Small potatoes deemed to be equally as enjoyable
Famous Wellington student bar The Big Kumara seems to have lost loyal support from a number of students recently.
The bar’s manager approached Salient early last week with concerns about the rapidly dropping average number of patrons. According to staff, The Big Kumara just “isn’t the place it used to be”.
“We’ve noticed the bar is often much emptier than it normally is, and there just isn’t that, you know, vibe—that smell of teen spirit.”
Salient sent a number of staffers to the bar on its famous half-price Wednesday to investigate whether these claims were true. All reported noticing something different about the bar upon entry.
“It was just… weird. Like some sort of ghost town. When there’s no one in there, it’s just sort of creepy, to be honest.”

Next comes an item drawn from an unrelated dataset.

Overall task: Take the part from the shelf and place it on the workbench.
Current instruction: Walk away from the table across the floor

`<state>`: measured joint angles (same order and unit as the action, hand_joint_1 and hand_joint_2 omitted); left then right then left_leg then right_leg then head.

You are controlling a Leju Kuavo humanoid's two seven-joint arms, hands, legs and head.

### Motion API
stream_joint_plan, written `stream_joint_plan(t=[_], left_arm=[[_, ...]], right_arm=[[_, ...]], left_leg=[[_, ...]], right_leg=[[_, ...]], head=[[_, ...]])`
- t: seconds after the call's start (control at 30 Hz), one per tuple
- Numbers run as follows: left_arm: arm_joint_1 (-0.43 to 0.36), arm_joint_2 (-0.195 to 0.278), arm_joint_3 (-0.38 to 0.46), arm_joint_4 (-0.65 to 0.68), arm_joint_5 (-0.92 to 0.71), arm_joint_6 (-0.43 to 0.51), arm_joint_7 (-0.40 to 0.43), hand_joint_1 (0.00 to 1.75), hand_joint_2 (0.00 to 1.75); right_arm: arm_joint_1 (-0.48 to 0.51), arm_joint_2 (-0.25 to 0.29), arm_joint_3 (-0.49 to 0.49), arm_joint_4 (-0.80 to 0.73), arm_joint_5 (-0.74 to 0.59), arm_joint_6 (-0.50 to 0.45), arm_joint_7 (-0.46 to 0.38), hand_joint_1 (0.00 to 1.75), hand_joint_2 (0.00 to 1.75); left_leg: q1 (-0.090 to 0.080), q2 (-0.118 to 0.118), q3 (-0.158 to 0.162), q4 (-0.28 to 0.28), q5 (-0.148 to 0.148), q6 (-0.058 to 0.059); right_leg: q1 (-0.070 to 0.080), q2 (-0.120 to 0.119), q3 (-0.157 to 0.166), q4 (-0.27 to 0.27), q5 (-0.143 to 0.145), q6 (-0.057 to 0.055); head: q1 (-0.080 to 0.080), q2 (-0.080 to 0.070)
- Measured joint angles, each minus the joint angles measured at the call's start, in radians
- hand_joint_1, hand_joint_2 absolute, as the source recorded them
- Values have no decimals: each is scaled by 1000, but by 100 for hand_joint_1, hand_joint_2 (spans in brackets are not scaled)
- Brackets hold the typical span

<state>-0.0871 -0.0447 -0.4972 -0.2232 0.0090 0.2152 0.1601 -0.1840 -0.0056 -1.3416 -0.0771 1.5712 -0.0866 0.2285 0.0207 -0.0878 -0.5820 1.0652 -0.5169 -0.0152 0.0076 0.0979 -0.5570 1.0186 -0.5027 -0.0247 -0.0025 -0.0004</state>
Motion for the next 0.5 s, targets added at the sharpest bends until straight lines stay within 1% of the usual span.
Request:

Staff found no students vomiting in the toilet, no one dancing on the pole, no players on the safari game and most of the surfaces weren’t even sticky.
Upon leaving however, a number of Salienteers encountered problems.
“When we looked like we were about to leave the staff started going all funny. Like, staring at us and moving towards the door… I think one was sobbing, actually.”
The Salient staffers were forced to stay for another hour before they could leave without invoking a reaction from Big Kumara staff.
“Yeah, I thought it was going to be awful staying there. But the drinks… they’re just so fucking cheap!
“Sure it’s a bit shit, but cheap drinks, man!”
The Big Kumara’s manager has said bar staff are looking at a number of ways to increase numbers and return the bar to its former glory.
“We’d like to increase fun, educational and recreational events at the bar. We’re currently looking into a number of classier events, such as wet t-shirt nights and jelly-wrestling—you know, events for all ages.”